Nevertheless, if his army was going to make a stand, it would have to be here.
Late in the long day, nearly forty-eight hours after the army had fallen back from the beach, he met the vanguards of the two elven columns. He led the elves to the two good fords, where the smoothly graveled riverbed spanned the distance between dry, open approaches. He was relieved to discover that most of the batteries had escaped the battle at the shore, and he had the centaurs quickly haul them into position for a vigorous defense of the two fords. Nearly half the wheeled weapons were placed at these two junctures. The rest he scattered along the length of the river, counting on the centaurs’ speed to bring them into position when the enemy, as he inevitably would, forced other crossings of the water.
“Go and find the trolls,” he ordered Horas of Gallowglen, who had returned to the general with confirmation of the great teleportation spell from Circle at Center. The faerie was accompanied by several dozen of his fellows, and Natac was grateful for the extra couriers and scouts. “Tell them to get to the river as quickly as possible. Also, can you return here and tell me how far they are? When I should expect them?”
“As you wish, General Natac. It is my honor!” replied the bold courier. He flew off with five comrades, while Natac addressed the others. “I need some of you to find the gnomes-any that survived the battle on the beaches. Get them heading this way if they can, or tell them to hide out until the Deathlord’s army has passed.

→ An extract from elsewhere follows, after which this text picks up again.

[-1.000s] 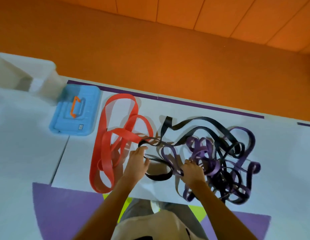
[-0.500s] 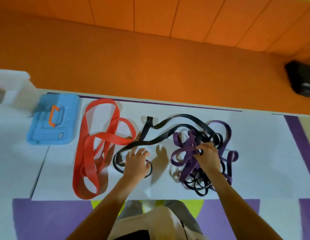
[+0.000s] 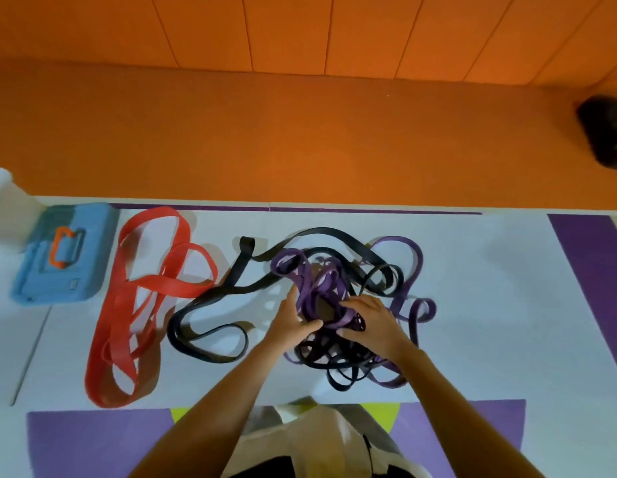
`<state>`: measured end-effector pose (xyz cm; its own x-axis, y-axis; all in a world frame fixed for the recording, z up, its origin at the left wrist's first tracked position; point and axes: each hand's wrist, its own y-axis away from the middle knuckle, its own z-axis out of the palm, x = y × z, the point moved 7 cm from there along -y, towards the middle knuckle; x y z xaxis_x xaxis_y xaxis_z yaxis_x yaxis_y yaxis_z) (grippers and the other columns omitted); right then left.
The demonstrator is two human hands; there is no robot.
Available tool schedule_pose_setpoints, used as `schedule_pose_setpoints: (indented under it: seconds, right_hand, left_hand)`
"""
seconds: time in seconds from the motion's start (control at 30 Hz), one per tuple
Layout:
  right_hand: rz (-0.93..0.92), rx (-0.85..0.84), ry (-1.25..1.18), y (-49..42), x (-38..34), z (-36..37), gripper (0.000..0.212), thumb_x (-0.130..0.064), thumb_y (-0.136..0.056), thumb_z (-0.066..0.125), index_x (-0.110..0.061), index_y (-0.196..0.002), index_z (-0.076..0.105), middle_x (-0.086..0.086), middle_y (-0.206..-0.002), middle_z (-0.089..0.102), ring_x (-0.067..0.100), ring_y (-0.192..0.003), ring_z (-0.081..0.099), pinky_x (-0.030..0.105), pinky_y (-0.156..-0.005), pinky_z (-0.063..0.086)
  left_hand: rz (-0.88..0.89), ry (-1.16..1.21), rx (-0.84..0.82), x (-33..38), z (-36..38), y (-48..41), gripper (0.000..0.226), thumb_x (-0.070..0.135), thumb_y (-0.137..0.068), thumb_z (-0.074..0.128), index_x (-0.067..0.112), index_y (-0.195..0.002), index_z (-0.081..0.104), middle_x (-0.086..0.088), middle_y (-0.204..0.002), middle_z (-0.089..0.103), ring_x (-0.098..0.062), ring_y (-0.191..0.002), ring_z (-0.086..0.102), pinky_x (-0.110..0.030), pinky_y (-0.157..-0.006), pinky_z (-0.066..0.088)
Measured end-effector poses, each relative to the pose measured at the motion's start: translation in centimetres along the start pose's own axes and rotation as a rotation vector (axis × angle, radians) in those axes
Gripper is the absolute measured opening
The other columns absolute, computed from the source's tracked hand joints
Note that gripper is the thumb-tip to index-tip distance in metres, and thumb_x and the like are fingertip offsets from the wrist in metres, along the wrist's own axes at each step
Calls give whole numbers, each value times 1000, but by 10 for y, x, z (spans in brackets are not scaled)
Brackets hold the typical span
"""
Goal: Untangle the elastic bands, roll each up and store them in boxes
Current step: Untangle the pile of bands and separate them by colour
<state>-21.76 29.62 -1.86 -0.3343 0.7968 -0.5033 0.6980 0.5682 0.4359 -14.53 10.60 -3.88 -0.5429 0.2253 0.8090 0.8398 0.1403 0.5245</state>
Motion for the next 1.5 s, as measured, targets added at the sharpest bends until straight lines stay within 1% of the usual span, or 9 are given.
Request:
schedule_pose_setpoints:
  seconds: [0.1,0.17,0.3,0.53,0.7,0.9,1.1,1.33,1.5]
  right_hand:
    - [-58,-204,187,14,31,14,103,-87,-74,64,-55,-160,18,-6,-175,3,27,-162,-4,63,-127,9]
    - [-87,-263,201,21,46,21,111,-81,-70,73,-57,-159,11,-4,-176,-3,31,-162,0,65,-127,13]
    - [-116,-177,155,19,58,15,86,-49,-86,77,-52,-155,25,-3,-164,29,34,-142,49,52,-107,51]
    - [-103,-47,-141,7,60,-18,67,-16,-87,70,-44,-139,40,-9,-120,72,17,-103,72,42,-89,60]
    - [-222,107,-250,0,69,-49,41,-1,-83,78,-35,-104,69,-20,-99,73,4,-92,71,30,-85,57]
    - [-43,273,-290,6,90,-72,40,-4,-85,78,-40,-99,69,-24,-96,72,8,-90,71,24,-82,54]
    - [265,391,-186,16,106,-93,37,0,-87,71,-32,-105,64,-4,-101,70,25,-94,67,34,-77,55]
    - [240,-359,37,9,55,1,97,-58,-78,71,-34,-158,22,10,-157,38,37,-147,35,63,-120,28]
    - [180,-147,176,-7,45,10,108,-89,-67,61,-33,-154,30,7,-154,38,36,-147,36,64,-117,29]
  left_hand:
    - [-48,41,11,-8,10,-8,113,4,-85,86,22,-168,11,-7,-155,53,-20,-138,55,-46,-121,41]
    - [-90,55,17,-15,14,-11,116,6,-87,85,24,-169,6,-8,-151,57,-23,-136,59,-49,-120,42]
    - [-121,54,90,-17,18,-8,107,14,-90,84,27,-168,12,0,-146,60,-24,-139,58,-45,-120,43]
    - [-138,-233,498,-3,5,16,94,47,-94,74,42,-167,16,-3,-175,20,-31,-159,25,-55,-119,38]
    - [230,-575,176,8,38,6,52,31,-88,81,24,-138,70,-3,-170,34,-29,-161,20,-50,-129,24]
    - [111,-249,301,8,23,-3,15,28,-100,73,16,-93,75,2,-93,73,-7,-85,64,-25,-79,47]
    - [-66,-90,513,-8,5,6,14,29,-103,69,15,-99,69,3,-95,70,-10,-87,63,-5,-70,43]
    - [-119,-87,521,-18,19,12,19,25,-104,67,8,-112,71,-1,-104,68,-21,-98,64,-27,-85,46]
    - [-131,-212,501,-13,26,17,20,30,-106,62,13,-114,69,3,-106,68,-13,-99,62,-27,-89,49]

The rest of you have to locate that army… get an idea of the strength and the locations of his columns.”
Quickly the winged messengers darted away, and the general had already turned to his next problem.
He had set the elves to work in parties of a score of diggers, striving to create ten circular bowls beside the river. These were to be filled with water and manually stirred to create the focal point for the teleportation. But though the elves found good spots to dig and quickly channeled trenches across the short distances between the riverbank and the circular waterholes, there was not enough water in the channel to carry more than a trickle into most of the crucial sites.
Natac found Tamarwind, worrying about that same problem. “There are lots of deep spots within a mile up-and downstream,” the general explained. “One thing we have is numbers; let’s send ten thousand elves out to fill their waterskins. We’ll get our waterholes that way.”
The elf agreed and set the troops to work. Hundreds of elves marched away, carrying empty water sacks, returning an hour later with those containers dripping full. Though the day was drawing to a close by the time the last of the holes was filled, the elves transported enough water for each of the ten pools to serve as a focus of the spell. As soon as the sun began to pull away, a dozen elves knelt at each basin and used makeshift paddles to start the water swirling.